1. What is the actual purpose of a frozenset PUBLIC_LIB_DEPENDS? I mean
just above we are performing exactly the same check, but using an '[...]'
construction and I think it's not worthed to optimise performance of a
build script and we use it just once. So why not do this instead?:

@@ -170,9 +175,14 @@
               # TODO:
               pass
             else:
-              libs.append("external-" + dep.name)
+              dep_name = "external-" + dep.name
+              if (dep_name in ["external-apr", "external-aprutil"]
+                  and not isinstance(target, gen_base.TargetExe)):
+                public_libs.append(dep_name)
+              else:
+                private_libs.append(dep_name)
           else:
-            libs.append(dep.name)
+            private_libs.append(dep.name)
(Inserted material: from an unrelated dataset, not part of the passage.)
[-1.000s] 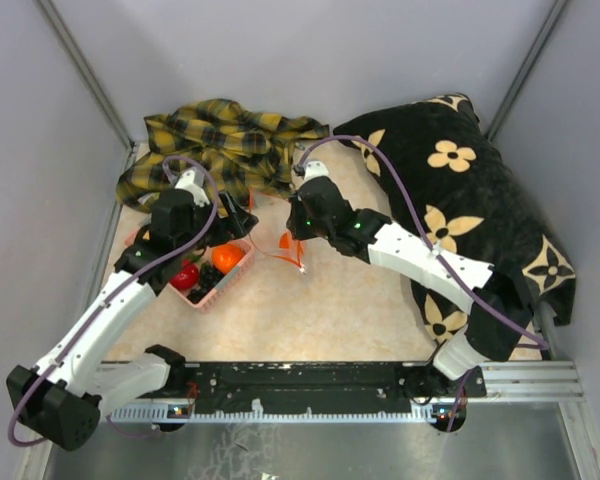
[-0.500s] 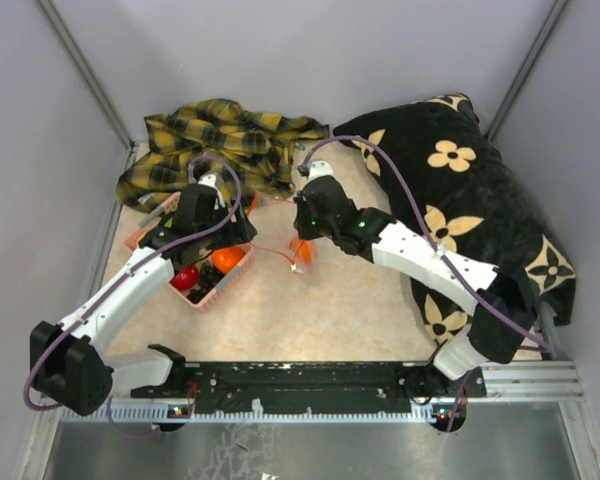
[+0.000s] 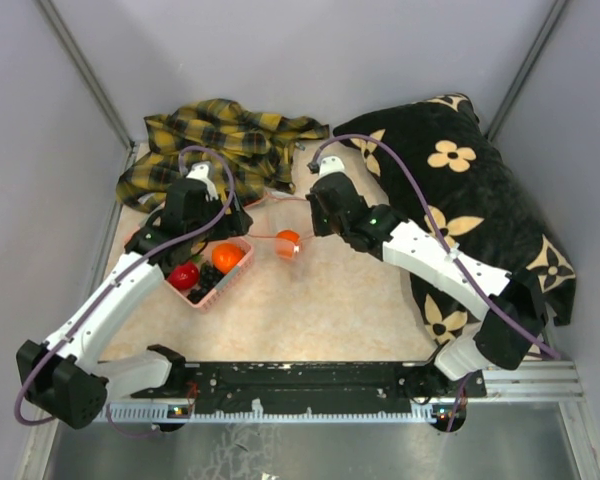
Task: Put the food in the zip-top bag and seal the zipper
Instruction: Adjust the zipper food storage bag at the center of the board.
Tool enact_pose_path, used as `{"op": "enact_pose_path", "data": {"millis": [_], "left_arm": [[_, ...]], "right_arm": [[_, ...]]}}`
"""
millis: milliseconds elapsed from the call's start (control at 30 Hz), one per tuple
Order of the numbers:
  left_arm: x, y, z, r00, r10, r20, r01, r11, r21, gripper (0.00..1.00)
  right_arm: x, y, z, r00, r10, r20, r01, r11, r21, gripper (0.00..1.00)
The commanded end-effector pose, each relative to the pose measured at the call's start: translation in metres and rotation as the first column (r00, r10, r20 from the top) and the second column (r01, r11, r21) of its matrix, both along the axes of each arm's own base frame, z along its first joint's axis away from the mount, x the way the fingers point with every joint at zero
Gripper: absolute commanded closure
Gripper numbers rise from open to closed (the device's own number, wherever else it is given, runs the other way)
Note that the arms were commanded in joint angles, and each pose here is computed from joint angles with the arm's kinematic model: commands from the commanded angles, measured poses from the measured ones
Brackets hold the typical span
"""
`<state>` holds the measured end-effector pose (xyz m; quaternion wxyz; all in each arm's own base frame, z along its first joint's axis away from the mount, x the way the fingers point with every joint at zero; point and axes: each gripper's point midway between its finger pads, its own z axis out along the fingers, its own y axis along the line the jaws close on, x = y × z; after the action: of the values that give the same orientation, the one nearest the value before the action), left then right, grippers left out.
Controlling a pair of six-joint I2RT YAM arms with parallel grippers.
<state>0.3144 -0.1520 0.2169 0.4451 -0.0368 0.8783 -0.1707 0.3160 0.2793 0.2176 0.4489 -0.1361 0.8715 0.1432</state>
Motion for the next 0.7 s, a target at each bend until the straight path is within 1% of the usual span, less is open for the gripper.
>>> {"op": "enact_pose_path", "data": {"millis": [0, 100, 267, 367, 467, 667], "left_arm": [[-0.008, -0.017, 0.014, 0.996, -0.077, 0.040, 0.081, 0.993, -0.085, 0.14], [-0.010, -0.021, 0.024, 0.993, -0.103, 0.057, 0.108, 0.989, -0.104, 0.09], [-0.015, -0.003, 0.039, 0.995, -0.045, 0.084, 0.051, 0.996, -0.067, 0.03], [-0.022, 0.007, 0.038, 0.997, -0.007, 0.071, 0.011, 0.998, -0.060, 0.02], [-0.028, 0.012, 0.036, 0.998, 0.013, 0.063, -0.008, 0.997, -0.078, 0.01], [-0.034, 0.004, 0.042, 0.995, -0.029, 0.091, 0.040, 0.992, -0.123, 0.01]], "right_arm": [[0.009, -0.009, 0.017, 0.998, -0.008, 0.057, 0.010, 0.999, -0.035, 1.00], [0.011, -0.012, 0.021, 0.997, -0.017, 0.075, 0.020, 0.999, -0.048, 1.00], [0.014, -0.022, 0.026, 0.994, -0.032, 0.101, 0.042, 0.994, -0.100, 1.00], [0.014, -0.027, 0.028, 0.993, -0.040, 0.114, 0.053, 0.992, -0.115, 1.00], [0.016, -0.030, 0.029, 0.991, -0.049, 0.127, 0.066, 0.990, -0.127, 1.00], [0.022, -0.037, 0.030, 0.986, -0.078, 0.147, 0.103, 0.981, -0.167, 1.00]]}}
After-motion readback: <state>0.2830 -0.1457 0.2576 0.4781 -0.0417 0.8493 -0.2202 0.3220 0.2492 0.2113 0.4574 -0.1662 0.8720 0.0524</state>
         elif isinstance(dep, gen_base.ObjectFile):
           for source in self.graph.get_sources(gen_base.DT_OBJECT, dep,
                                                gen_base.SourceFile):

2. It's maybe just an enhancement for the future, if we decide to, for
example, export a cmake config, but it might be better to treat some libsvn
dependencies as PUBLIC. For example, I'm sure most of our headers include
something from libsvn_subr, so technically it's a public dependency for
them. This most probably would not change anything since they have the same
include directory, but still, in theory it could.